:: Work instructions ::
The entries below hold a line with "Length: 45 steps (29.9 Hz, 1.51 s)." and a line with "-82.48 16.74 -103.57". Return those lines and all that lie between them, exactly and only.

:: Supplied information ::
· · · · · · ·
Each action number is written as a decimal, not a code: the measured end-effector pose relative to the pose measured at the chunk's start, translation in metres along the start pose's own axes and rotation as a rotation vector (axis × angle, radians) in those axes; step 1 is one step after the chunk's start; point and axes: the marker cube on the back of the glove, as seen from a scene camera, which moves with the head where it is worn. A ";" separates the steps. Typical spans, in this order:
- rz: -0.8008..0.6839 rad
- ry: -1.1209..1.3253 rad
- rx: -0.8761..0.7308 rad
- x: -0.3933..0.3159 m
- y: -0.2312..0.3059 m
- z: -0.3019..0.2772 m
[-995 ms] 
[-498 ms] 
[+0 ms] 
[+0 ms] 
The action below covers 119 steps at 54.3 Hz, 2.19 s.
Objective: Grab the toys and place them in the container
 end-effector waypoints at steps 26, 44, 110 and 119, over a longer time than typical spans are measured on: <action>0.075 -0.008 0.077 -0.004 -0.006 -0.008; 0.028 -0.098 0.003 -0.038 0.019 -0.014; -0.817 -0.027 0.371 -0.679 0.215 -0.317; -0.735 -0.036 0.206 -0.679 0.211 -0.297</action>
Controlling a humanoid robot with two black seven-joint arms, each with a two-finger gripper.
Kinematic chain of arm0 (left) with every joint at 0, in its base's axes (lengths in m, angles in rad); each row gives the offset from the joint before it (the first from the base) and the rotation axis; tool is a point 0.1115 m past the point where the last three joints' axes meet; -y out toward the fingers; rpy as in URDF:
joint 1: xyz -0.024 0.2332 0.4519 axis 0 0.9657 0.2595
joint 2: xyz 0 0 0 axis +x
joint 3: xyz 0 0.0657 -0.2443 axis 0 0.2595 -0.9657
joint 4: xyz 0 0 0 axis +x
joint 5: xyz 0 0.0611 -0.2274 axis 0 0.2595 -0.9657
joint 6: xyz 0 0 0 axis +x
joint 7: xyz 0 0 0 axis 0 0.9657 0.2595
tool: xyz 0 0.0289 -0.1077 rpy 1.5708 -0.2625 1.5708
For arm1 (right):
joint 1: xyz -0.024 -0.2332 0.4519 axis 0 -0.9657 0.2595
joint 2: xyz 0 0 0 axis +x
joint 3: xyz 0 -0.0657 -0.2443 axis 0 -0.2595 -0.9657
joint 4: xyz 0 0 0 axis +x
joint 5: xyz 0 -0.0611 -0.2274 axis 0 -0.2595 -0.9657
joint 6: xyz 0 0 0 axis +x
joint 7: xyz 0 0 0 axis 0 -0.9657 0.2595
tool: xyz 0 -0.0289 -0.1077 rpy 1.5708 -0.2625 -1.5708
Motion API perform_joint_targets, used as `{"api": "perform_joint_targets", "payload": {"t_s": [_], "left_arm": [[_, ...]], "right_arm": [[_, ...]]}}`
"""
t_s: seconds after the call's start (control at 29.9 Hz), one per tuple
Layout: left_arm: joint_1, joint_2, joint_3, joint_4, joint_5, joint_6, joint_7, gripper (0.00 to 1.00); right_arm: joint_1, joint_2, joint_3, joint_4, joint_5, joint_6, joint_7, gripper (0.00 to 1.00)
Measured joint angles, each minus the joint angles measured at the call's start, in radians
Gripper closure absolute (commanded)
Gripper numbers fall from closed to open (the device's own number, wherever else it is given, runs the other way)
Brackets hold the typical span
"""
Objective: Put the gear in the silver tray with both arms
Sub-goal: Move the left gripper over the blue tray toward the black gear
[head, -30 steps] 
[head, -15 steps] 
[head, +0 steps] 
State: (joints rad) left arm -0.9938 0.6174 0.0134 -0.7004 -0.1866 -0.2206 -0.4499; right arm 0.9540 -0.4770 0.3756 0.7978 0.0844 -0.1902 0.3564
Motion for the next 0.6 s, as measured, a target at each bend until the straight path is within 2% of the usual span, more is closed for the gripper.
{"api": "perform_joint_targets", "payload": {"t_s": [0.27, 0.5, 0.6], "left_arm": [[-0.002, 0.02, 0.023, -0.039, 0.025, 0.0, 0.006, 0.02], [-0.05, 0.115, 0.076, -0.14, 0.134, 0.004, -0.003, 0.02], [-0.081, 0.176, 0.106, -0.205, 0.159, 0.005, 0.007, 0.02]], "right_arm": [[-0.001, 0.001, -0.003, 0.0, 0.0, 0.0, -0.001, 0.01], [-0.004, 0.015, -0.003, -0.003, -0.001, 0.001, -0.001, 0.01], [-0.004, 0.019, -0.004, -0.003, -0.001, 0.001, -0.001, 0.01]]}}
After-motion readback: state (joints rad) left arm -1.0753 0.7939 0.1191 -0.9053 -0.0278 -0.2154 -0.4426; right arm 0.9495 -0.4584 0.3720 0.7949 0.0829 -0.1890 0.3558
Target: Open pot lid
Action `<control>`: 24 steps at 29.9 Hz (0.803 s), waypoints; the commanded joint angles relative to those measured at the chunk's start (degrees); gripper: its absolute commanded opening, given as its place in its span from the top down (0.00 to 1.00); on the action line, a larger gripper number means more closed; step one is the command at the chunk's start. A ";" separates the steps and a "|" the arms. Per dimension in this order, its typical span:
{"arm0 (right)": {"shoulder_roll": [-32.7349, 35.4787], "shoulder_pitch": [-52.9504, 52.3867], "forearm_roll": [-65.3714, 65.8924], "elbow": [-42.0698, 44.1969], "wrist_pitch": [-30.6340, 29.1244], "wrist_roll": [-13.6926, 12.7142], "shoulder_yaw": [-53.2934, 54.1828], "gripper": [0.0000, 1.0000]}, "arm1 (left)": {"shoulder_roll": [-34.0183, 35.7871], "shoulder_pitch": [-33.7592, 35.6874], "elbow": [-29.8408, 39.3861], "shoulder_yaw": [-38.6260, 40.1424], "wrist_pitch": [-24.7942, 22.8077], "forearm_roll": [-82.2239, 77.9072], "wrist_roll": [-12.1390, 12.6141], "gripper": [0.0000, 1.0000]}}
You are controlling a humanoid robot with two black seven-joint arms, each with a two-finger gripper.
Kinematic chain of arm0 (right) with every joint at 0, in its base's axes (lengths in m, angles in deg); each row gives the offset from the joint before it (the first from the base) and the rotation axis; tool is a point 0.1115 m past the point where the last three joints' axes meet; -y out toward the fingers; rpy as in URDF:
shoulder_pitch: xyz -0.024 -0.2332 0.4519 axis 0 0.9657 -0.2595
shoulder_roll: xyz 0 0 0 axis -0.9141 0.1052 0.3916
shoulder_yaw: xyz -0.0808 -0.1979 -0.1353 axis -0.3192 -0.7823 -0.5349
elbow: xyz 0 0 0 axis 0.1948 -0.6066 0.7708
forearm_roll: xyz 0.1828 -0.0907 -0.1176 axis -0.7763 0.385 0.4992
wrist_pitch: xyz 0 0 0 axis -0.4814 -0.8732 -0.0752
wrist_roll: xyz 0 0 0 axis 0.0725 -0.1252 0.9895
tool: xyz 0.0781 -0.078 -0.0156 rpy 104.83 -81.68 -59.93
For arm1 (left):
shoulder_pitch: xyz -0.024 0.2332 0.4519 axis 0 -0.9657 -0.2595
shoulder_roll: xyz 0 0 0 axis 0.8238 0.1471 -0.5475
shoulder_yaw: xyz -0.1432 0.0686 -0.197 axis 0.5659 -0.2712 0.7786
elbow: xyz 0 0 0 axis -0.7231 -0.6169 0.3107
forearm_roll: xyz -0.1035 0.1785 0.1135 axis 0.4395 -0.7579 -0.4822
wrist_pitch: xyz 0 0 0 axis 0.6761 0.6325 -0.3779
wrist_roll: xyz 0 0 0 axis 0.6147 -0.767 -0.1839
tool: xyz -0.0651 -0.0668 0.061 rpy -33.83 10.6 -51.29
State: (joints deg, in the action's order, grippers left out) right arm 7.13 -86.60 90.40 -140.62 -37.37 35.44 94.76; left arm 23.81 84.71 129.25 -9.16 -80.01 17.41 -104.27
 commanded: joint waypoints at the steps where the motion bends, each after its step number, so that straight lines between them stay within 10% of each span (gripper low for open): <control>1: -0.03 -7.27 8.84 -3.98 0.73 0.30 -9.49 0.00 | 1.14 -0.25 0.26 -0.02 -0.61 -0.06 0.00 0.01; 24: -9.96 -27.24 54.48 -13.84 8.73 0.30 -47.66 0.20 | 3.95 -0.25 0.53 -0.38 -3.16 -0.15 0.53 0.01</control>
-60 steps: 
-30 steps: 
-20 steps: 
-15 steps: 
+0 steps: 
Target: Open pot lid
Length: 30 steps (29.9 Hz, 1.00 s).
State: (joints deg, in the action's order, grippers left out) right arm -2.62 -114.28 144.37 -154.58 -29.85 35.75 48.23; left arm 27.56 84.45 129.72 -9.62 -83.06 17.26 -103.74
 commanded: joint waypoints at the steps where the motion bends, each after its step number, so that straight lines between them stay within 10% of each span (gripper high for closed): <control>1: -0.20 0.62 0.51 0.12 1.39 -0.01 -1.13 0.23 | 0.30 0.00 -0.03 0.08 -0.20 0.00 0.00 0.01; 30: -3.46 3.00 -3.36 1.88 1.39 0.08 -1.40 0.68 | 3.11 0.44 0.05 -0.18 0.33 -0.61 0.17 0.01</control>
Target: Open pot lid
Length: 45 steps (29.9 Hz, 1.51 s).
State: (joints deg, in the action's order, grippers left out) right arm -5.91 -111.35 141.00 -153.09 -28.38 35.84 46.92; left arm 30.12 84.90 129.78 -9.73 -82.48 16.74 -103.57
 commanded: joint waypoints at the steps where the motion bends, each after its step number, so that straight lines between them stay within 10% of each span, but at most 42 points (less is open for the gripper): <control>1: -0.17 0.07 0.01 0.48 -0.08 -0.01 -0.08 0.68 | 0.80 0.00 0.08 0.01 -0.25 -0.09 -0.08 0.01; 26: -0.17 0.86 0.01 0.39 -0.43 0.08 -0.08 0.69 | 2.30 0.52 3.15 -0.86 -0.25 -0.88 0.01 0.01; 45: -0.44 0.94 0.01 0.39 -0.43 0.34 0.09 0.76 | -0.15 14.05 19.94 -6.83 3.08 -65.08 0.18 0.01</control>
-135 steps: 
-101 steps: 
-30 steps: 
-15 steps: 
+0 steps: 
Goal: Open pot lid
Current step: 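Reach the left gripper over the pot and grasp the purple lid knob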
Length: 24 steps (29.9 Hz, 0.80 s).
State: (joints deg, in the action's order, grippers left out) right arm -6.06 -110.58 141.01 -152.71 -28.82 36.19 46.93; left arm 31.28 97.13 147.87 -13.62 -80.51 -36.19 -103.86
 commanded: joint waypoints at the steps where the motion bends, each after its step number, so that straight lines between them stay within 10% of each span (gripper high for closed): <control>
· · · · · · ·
:: Answer box ::
Length: 45 steps (29.9 Hz, 1.51 s).
State: (joints deg, in the action's order, grippers left out) right arm -5.91 -111.35 141.00 -153.09 -28.38 35.84 46.92; left arm 30.12 84.90 129.78 -9.73 -82.48 16.74 -103.57

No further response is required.